BEGIN
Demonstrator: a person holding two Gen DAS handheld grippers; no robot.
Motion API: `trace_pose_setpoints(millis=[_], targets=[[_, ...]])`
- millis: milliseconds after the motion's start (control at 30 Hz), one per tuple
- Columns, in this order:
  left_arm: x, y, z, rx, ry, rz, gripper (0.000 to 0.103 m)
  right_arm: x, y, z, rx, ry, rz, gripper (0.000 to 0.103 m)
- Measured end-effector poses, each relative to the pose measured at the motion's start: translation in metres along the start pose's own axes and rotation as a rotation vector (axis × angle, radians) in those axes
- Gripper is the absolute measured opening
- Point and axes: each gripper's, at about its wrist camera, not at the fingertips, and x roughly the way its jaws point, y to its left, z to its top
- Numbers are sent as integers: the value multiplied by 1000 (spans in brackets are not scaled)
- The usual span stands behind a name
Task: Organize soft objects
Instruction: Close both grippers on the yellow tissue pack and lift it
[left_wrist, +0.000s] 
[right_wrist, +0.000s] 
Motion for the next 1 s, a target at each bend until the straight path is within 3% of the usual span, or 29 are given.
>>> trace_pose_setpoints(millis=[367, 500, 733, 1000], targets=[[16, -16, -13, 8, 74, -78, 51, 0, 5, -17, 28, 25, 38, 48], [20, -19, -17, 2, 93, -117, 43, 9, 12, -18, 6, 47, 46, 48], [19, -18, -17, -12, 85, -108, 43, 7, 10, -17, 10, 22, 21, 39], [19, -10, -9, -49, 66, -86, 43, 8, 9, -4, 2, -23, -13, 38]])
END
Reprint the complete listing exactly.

Demonstrator: a person holding two Gen DAS handheld grippers; no robot.
Motion API: `trace_pose_setpoints(millis=[_], targets=[[_, ...]])`
- millis: milliseconds after the motion's start (control at 30 Hz), one per tuple
- Columns, in this order:
  left_arm: x, y, z, rx, ry, rz, gripper (0.000 to 0.103 m)
  right_arm: x, y, z, rx, ry, rz, gripper (0.000 to 0.103 m)
- Measured end-effector poses, each relative to the pose measured at the motion's start: translation in metres along the start pose's own axes and rotation as a rotation vector (axis × angle, radians) in those axes
- Gripper is the absolute measured opening
- Point and axes: each gripper's, at about its wrist camera, not at the fingertips, and x roughly the way its jaws point, y to its left, z to its top
- Numbers are sent as integers: the value multiplied by 1000 (spans in brackets are not scaled)
- The usual span stands behind a name
Task: Organize soft objects
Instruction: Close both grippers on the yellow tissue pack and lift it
[left_wrist, +0.000s] 
[right_wrist, +0.000s] 
Motion for the next 1 s, a target at each bend until the straight path is within 3% of the usual span, or 29 are given.
>>> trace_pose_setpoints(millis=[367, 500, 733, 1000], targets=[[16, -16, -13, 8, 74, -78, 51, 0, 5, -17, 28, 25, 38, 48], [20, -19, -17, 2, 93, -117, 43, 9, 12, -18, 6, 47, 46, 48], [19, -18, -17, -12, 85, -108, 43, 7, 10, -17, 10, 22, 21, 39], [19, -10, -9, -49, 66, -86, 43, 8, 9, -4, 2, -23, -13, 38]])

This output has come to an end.